# [Problem requirements]
Would you quote the material below from its first line through the line containing "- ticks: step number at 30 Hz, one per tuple", exactly and with both ends included?
#### Given entries
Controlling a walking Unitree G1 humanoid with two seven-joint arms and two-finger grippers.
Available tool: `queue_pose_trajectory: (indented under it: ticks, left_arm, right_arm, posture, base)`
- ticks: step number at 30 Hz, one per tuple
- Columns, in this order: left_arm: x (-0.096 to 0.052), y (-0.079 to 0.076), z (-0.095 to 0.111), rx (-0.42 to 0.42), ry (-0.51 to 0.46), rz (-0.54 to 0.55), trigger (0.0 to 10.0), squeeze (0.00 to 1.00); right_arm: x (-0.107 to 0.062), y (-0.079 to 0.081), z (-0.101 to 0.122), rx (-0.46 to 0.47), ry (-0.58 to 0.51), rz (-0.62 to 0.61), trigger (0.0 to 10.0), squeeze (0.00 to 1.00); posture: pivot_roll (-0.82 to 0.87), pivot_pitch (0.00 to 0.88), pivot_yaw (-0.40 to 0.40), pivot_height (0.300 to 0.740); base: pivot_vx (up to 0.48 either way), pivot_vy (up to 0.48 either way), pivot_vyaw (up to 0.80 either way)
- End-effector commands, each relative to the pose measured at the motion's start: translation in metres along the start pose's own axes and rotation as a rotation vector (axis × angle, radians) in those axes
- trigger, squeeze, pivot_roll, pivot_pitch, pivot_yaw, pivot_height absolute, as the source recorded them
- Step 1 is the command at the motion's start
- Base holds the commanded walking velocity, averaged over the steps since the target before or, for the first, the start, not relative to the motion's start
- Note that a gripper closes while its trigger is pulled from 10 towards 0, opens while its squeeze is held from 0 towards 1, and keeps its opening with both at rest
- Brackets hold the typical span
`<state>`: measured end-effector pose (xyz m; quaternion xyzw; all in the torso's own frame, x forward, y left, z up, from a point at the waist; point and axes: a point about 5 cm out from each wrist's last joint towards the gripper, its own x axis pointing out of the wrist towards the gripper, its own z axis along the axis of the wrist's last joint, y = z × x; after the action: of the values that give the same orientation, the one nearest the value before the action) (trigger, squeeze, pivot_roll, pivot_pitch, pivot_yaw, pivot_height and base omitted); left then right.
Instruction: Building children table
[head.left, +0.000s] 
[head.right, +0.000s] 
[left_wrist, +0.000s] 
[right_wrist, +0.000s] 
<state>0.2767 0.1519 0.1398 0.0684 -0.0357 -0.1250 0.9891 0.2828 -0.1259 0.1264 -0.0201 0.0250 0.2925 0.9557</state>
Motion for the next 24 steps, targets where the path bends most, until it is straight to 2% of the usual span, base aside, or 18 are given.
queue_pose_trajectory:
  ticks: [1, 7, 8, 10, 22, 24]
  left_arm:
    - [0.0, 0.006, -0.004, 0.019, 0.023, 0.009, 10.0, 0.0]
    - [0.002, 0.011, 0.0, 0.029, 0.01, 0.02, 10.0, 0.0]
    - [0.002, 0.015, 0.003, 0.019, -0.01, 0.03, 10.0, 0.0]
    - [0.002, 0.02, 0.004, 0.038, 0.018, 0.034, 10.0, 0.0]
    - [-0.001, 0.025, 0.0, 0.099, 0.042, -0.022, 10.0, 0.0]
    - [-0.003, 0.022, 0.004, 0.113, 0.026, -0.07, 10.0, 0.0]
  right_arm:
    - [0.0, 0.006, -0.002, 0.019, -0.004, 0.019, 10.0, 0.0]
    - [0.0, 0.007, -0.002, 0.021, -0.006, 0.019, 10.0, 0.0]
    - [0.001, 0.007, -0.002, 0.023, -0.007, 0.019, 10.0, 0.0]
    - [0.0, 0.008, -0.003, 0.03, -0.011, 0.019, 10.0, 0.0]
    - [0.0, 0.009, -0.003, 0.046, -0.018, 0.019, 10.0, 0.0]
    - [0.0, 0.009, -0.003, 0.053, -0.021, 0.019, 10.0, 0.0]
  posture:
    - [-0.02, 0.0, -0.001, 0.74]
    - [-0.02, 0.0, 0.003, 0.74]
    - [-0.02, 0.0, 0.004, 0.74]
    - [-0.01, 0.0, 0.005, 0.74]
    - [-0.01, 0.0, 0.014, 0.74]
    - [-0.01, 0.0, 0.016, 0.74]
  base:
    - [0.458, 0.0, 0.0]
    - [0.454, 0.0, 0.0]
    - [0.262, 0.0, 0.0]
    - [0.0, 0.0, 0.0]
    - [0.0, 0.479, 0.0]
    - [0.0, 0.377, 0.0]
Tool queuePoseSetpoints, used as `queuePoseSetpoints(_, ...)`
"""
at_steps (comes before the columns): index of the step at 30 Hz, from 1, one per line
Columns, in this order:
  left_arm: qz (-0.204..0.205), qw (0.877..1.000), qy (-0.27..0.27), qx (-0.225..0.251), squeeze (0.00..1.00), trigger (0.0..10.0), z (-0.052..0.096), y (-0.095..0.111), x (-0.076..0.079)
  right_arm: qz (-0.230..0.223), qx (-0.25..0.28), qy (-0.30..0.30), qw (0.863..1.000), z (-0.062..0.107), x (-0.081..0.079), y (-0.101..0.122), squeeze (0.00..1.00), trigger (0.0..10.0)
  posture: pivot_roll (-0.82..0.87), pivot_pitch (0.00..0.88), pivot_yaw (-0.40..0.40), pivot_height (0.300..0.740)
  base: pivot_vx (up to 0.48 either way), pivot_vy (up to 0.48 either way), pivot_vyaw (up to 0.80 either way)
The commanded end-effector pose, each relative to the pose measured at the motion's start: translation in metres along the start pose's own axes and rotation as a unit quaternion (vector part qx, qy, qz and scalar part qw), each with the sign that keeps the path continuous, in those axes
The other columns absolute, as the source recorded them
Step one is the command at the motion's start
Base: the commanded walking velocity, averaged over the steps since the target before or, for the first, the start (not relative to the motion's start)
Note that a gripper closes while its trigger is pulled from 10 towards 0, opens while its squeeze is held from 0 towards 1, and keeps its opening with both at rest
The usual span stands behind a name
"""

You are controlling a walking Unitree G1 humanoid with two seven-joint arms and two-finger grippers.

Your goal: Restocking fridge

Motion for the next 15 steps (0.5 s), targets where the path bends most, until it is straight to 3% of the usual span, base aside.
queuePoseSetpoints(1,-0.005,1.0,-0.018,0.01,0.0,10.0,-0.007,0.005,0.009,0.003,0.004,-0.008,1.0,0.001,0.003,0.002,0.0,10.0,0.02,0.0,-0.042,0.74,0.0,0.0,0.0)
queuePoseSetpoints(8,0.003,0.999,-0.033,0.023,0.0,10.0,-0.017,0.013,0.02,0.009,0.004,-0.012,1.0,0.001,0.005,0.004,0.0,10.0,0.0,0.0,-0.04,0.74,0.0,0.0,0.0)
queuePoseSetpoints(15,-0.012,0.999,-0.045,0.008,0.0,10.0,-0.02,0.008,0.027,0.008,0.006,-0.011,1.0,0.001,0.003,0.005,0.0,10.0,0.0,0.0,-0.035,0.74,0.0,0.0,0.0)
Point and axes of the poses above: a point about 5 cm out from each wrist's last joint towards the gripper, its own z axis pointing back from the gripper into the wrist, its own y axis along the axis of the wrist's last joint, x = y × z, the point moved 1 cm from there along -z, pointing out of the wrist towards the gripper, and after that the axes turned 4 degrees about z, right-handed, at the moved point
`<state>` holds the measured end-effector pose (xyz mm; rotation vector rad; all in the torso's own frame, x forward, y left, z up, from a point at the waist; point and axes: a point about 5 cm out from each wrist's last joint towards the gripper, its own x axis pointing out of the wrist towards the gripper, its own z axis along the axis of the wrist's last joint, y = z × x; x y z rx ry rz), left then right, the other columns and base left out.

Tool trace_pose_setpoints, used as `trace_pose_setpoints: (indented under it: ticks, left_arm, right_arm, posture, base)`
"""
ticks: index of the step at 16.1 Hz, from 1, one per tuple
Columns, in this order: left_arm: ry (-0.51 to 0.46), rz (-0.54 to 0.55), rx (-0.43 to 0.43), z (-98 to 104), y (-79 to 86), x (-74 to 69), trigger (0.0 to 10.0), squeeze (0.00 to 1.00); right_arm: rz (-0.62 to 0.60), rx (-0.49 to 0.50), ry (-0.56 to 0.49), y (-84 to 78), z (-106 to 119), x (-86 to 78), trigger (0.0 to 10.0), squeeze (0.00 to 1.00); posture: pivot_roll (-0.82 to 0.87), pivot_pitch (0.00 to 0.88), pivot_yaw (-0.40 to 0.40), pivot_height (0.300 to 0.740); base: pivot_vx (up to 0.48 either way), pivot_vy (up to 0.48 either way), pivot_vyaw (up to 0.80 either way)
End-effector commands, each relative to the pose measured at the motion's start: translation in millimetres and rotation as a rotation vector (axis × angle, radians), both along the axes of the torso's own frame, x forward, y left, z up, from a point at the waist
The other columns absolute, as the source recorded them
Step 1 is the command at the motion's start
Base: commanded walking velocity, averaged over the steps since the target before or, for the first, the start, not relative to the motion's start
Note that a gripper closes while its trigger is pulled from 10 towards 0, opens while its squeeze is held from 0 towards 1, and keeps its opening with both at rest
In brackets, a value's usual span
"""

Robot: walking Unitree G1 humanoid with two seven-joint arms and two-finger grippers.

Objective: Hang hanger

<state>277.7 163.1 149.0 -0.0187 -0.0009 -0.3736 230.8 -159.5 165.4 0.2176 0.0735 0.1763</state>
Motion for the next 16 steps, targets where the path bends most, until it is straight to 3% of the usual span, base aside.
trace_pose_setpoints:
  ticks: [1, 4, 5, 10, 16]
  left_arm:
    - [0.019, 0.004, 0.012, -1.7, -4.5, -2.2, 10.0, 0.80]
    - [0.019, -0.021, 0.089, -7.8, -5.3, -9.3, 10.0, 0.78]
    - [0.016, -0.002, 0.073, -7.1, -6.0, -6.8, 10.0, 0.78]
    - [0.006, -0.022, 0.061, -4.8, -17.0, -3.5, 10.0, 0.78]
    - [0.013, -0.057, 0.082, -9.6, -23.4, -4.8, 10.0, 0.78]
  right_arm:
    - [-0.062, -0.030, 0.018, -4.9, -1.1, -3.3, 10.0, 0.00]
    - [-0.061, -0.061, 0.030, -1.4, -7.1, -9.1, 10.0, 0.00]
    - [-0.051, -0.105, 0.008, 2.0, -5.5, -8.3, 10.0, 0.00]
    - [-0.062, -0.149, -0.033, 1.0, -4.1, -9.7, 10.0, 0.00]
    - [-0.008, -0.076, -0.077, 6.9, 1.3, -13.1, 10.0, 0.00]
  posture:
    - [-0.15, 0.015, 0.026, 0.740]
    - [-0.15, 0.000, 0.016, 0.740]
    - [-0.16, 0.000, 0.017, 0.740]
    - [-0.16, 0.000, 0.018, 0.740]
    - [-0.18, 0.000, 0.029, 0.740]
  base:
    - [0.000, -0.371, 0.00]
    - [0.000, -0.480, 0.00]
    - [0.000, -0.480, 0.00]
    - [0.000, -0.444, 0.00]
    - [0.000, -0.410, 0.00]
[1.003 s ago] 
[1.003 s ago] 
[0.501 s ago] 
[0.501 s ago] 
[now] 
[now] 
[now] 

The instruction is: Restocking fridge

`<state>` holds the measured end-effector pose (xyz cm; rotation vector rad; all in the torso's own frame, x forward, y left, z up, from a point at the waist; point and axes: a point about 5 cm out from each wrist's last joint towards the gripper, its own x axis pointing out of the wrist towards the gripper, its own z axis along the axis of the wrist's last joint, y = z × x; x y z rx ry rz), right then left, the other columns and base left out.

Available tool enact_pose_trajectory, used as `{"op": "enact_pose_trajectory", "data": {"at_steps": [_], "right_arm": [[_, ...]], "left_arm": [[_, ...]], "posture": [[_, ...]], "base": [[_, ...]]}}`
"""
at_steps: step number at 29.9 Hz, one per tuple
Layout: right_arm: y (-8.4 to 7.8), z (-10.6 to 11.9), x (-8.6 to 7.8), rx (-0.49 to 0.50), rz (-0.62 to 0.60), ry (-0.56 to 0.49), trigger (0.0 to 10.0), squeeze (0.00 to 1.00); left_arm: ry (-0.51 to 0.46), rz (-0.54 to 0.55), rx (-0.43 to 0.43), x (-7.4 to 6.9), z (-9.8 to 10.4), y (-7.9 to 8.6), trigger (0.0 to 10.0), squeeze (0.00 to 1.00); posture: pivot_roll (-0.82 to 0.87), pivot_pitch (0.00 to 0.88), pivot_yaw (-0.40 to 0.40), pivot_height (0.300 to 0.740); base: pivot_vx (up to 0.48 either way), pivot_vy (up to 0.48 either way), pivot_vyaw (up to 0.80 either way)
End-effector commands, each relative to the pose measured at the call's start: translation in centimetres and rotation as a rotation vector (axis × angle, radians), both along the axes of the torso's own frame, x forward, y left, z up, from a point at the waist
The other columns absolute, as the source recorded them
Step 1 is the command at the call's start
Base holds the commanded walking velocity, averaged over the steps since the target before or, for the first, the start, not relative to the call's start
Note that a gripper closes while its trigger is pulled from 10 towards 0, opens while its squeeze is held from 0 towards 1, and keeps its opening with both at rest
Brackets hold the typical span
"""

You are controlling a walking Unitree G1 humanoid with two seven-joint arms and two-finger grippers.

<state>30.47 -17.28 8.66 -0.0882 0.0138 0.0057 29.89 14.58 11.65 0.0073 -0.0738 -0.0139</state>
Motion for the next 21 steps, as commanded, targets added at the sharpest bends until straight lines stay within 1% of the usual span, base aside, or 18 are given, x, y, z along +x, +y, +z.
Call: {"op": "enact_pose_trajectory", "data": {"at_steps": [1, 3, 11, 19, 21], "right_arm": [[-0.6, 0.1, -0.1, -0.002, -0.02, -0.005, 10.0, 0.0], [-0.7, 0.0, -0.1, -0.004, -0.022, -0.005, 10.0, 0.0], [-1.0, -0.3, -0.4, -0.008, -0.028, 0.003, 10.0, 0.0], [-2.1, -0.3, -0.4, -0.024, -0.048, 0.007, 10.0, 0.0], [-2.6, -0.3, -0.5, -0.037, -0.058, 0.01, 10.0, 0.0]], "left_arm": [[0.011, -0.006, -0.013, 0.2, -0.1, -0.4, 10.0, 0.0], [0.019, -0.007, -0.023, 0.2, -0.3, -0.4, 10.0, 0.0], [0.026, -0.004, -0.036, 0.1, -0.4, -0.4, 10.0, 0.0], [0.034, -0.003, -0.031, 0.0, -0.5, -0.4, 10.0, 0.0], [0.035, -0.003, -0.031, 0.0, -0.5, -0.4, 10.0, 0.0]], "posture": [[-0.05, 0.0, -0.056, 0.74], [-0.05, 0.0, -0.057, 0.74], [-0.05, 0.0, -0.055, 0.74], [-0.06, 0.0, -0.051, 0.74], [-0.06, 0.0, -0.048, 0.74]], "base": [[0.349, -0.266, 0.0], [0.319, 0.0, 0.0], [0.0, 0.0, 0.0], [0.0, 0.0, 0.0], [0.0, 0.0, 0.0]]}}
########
# [Expected output]
Controlling a walking Unitree G1 humanoid with two seven-joint arms and two-finger grippers.
Available tool: `queue_pose_trajectory: (indented under it: ticks, left_arm, right_arm, posture, base)`
- ticks: step number at 30 Hz, one per tuple

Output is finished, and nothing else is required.